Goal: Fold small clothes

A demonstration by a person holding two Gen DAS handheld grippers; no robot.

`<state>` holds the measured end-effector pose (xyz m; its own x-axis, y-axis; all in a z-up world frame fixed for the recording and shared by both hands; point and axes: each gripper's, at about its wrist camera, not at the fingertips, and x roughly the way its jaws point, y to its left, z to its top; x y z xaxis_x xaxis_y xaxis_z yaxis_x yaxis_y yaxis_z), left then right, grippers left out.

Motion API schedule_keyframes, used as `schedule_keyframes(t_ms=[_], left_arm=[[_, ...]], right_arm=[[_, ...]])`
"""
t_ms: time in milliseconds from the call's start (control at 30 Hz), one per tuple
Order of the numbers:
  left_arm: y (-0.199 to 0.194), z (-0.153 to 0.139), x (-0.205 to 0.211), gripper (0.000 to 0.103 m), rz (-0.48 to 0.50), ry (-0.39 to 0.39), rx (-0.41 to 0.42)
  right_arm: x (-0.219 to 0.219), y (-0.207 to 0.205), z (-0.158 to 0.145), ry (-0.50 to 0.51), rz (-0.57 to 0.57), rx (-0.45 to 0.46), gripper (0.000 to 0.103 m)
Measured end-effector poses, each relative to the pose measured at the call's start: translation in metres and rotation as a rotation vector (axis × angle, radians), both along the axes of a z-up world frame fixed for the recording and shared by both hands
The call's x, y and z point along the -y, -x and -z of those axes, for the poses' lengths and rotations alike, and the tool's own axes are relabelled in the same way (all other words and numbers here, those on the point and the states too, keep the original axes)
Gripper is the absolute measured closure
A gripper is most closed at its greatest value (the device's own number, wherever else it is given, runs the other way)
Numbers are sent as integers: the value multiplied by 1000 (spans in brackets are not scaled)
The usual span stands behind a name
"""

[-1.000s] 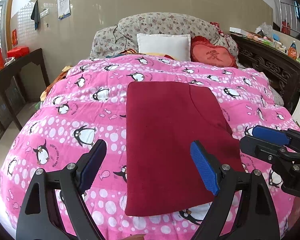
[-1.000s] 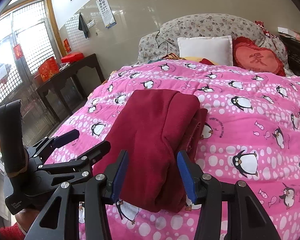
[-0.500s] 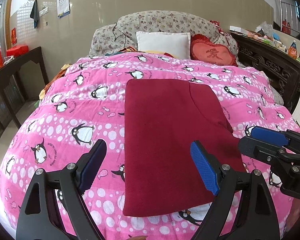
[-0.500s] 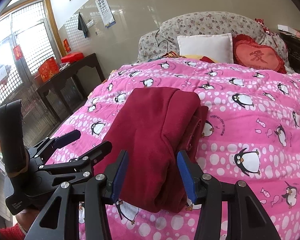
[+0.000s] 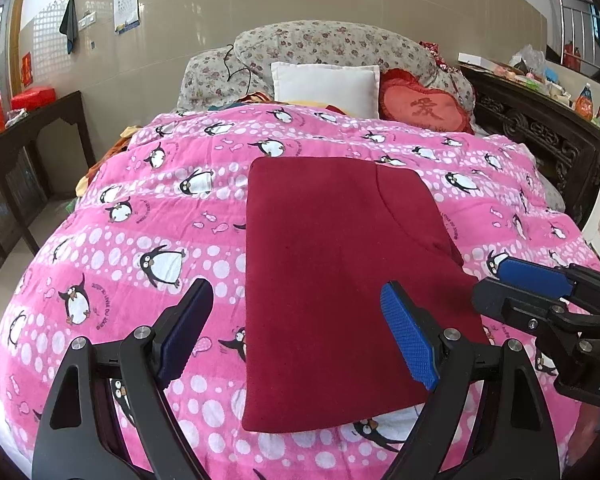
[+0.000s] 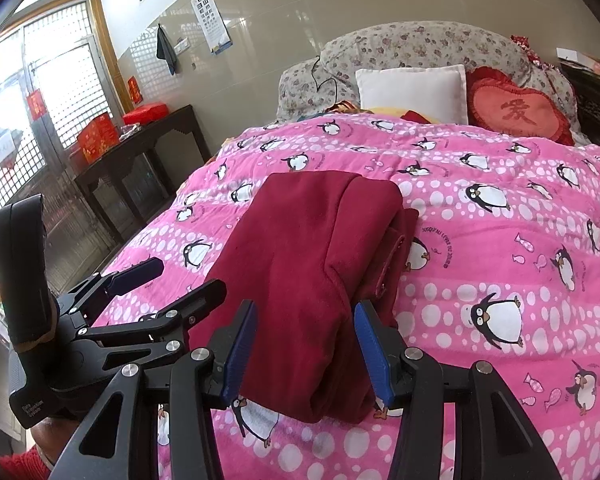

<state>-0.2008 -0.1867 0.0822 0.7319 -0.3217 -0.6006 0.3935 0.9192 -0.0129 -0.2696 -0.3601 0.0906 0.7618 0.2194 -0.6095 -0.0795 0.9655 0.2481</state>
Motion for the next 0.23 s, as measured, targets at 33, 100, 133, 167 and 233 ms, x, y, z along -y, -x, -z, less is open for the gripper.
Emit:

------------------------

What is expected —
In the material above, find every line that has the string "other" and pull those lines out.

Exercise output —
The call's x, y and z point along the -y, -x and -z of those axes, for the poses' lengths and rotations alike, and the tool's own axes are relabelled in the same way (all other words and numbers here, those on the point and the states too, keep the original axes)
A gripper is most closed at its greatest value (the device's own number, wherever else it is given, runs the other way)

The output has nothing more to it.